J’avais prévu de partir suffisamment à l’avance afin de ne pas avoir à me presser pour arriver à la salle des fêtes des Cadets. Sage décision. Le chemin était long et tortueux pour atteindre cet antre volontairement mis à l’écart de tout point sensible par Rapture I. J’avançais nonchalamment dans le dédale de couloir, ne sachant pas vraiment ce qui allait m’y attendre.

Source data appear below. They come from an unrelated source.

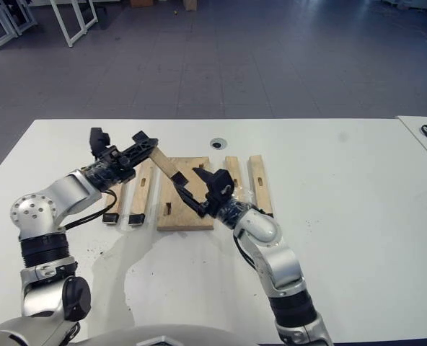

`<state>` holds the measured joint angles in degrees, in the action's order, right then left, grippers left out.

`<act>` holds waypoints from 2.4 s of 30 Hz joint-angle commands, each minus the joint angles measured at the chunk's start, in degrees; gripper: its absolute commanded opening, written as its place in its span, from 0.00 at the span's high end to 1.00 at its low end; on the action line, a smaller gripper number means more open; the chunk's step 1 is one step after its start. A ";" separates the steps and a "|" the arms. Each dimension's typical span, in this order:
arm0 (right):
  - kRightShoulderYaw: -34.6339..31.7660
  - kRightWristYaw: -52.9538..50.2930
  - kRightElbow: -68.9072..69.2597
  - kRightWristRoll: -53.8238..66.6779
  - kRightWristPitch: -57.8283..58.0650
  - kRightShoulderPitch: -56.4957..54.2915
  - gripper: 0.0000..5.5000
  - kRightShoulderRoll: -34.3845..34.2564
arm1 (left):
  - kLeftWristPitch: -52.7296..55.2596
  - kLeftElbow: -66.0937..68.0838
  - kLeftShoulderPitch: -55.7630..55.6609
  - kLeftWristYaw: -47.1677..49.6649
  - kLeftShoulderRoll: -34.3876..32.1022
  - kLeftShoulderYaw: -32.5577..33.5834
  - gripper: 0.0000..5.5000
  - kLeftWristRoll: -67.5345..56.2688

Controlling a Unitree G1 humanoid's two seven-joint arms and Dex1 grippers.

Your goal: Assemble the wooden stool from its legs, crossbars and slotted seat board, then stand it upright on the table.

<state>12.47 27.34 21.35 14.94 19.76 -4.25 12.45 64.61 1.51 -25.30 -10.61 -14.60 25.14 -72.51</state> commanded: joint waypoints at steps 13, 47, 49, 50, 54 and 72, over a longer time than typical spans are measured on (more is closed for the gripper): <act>3.32 -14.94 17.37 -10.72 11.35 19.56 0.27 1.95 | -32.78 -6.53 6.18 15.60 -4.78 -14.29 0.92 48.41; 2.41 -14.08 14.65 -11.00 11.15 16.83 0.27 2.08 | -43.96 8.91 4.96 11.92 2.85 -13.39 0.92 58.99; 2.48 -14.00 14.55 -10.98 11.21 16.81 0.27 2.13 | -43.56 7.73 4.63 11.91 3.13 -13.48 0.92 59.08; 2.45 -13.95 14.54 -10.96 11.22 16.84 0.27 2.18 | -43.30 7.09 4.45 11.96 3.31 -13.52 0.92 59.10; 2.45 -13.84 14.64 -10.97 11.32 16.92 0.27 2.29 | -41.92 4.12 3.77 12.22 3.80 -13.57 0.92 59.04; 2.39 -13.75 14.76 -11.02 11.40 16.72 0.27 2.23 | -45.98 9.67 7.64 12.25 4.81 -13.00 0.92 61.65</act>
<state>15.06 13.50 36.23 4.14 30.55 12.78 14.50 17.49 10.04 -19.13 1.32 -9.61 11.76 -11.07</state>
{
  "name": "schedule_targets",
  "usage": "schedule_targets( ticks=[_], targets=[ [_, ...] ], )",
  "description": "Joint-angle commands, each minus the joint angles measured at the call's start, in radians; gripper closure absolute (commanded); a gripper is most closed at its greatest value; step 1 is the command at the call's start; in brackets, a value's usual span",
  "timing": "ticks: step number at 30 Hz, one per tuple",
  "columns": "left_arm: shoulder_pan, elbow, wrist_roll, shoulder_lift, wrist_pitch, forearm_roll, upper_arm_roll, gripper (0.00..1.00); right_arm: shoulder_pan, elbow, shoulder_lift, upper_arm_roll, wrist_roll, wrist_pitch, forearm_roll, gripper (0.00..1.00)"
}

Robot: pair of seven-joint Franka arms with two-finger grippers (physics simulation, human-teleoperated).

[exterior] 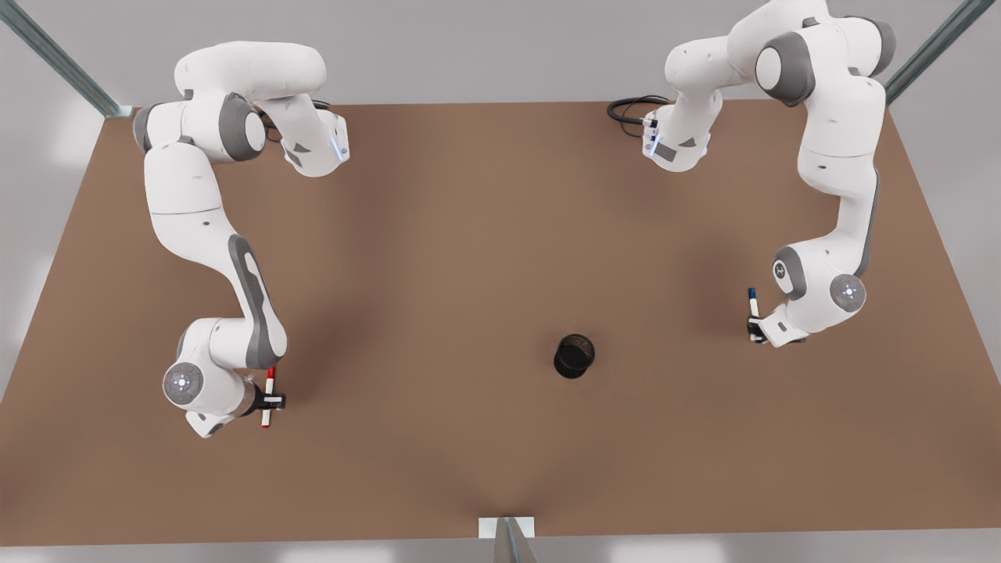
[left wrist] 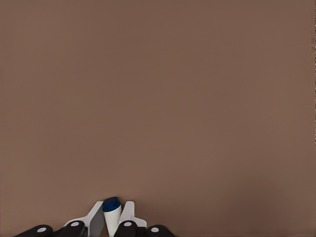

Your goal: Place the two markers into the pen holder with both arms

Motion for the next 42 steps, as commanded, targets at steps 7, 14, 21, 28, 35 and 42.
schedule_targets(
  ticks=[7,14,21,28,35,42],
  targets=[
    [-0.001,-0.003,0.028,-0.003,0.000,0.000,-0.001,0.77,0.000,0.000,0.000,-0.001,-0.055,0.002,0.001,0.49],
    [-0.016,-0.001,0.014,-0.112,-0.064,-0.003,-0.023,0.79,0.001,0.000,0.000,-0.002,-0.055,0.002,0.001,0.60],
    [-0.179,0.062,-0.346,-0.235,-0.167,-0.089,-0.115,0.79,0.001,0.000,0.000,-0.002,-0.061,0.002,0.001,0.65],
    [-0.490,0.589,-0.779,-0.023,-0.426,-0.176,-0.150,0.79,0.005,0.000,-0.002,-0.002,-0.060,0.002,0.000,0.76],
    [-0.477,0.595,0.134,-0.011,-0.351,-0.577,-0.171,0.79,0.021,0.020,-0.152,0.011,-0.086,-0.065,-0.023,0.76],
    [-0.455,0.595,0.867,0.002,-0.248,-0.684,-0.171,0.79,0.023,0.060,-0.292,0.079,-0.067,-0.222,-0.019,0.77]
  ],
)
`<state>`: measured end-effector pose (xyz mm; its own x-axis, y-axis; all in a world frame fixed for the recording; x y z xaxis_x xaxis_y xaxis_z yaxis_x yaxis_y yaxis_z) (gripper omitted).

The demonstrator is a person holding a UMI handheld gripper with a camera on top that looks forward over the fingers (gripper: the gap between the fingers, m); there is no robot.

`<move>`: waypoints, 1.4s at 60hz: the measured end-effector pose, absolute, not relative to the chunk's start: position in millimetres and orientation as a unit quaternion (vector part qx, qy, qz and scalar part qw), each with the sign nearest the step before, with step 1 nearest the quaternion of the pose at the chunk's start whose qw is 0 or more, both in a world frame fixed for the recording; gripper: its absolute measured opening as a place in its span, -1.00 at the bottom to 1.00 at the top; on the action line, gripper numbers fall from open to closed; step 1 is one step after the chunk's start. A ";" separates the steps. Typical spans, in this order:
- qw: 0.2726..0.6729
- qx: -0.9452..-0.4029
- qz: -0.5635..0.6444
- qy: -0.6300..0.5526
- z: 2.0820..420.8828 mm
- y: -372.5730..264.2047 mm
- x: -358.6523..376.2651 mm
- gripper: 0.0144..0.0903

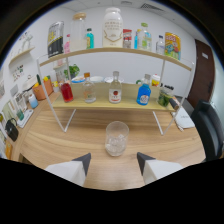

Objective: Make me a cup of Mojito.

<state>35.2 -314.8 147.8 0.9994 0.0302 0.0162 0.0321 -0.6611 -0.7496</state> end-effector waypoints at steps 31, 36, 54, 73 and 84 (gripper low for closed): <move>0.407 -0.913 -0.005 -0.024 158.3 -356.6 78.4 0.90; 0.417 -0.908 -0.010 -0.023 174.0 -348.0 101.1 0.90; 0.465 -0.885 -0.019 -0.012 222.2 -253.5 181.4 0.90; 0.450 -0.892 -0.007 -0.029 195.3 -169.6 205.1 0.88; 0.420 -0.907 -0.008 -0.029 168.4 -154.0 214.4 0.32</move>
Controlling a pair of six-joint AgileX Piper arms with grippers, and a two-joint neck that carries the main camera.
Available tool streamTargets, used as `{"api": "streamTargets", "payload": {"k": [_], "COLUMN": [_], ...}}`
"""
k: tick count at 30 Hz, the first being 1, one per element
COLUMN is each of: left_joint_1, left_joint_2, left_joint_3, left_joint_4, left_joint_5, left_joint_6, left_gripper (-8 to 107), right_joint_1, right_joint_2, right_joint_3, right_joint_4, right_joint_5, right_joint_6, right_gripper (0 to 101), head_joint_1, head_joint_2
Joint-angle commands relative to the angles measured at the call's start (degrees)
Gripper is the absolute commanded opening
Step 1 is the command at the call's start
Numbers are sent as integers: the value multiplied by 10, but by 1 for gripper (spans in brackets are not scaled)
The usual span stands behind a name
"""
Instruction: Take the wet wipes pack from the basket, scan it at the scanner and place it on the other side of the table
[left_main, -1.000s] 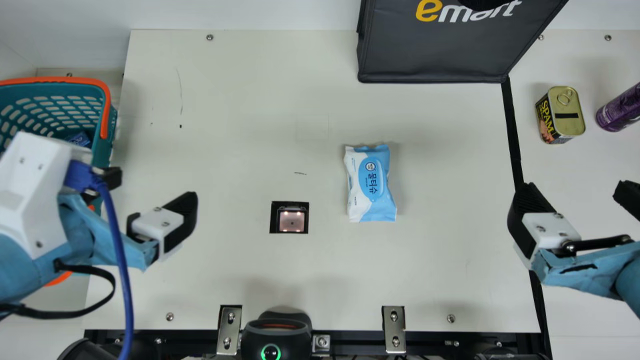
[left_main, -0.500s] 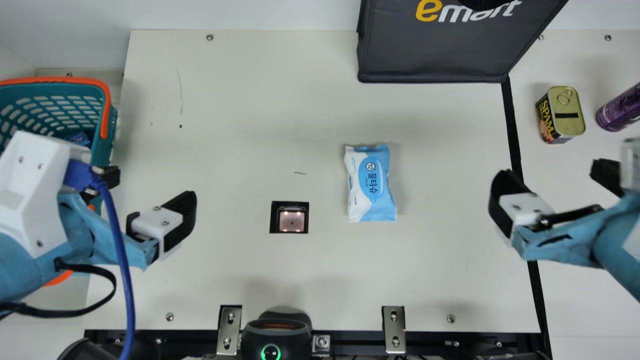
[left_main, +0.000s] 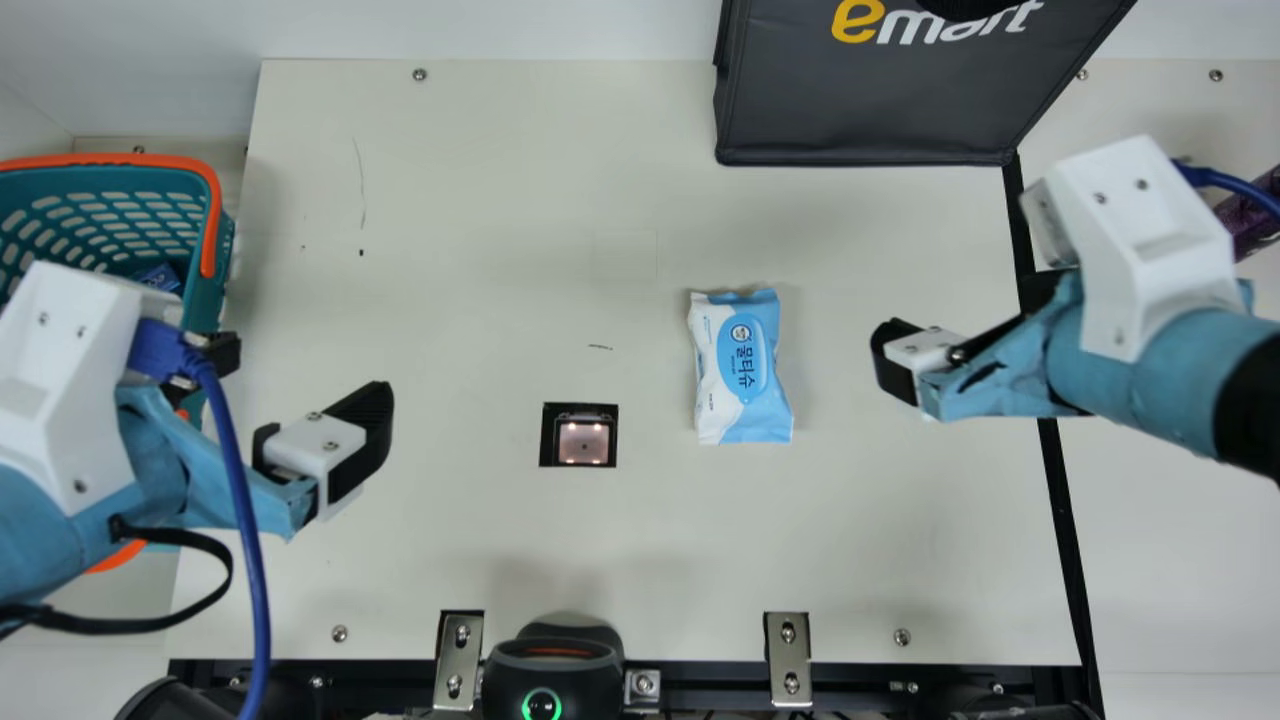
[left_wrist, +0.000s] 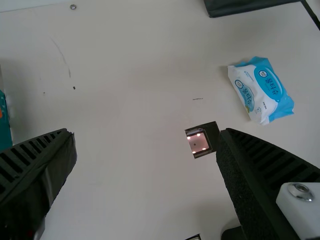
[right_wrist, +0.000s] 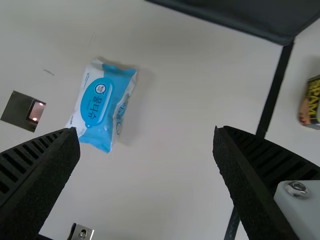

Elle n’avait pas toujours été aussi loin cette salle, mais divers… incidents avaient entraîné des déménagements successifs.
C’était donc le grand soir pour plusieurs Raptures et moi, nos états de services nous permettaient enfin de décrocher notre première distinction au sein des Black Birds. Nous étions officiellement devenus Cadets, et à cette occasion était organisé ce qui pourrait être comparé, sur le principe, à un bal de promo, mais sur le principe uniquement. Chez les Black Birds, les choses ne sont jamais tout à fait comme partout ailleurs…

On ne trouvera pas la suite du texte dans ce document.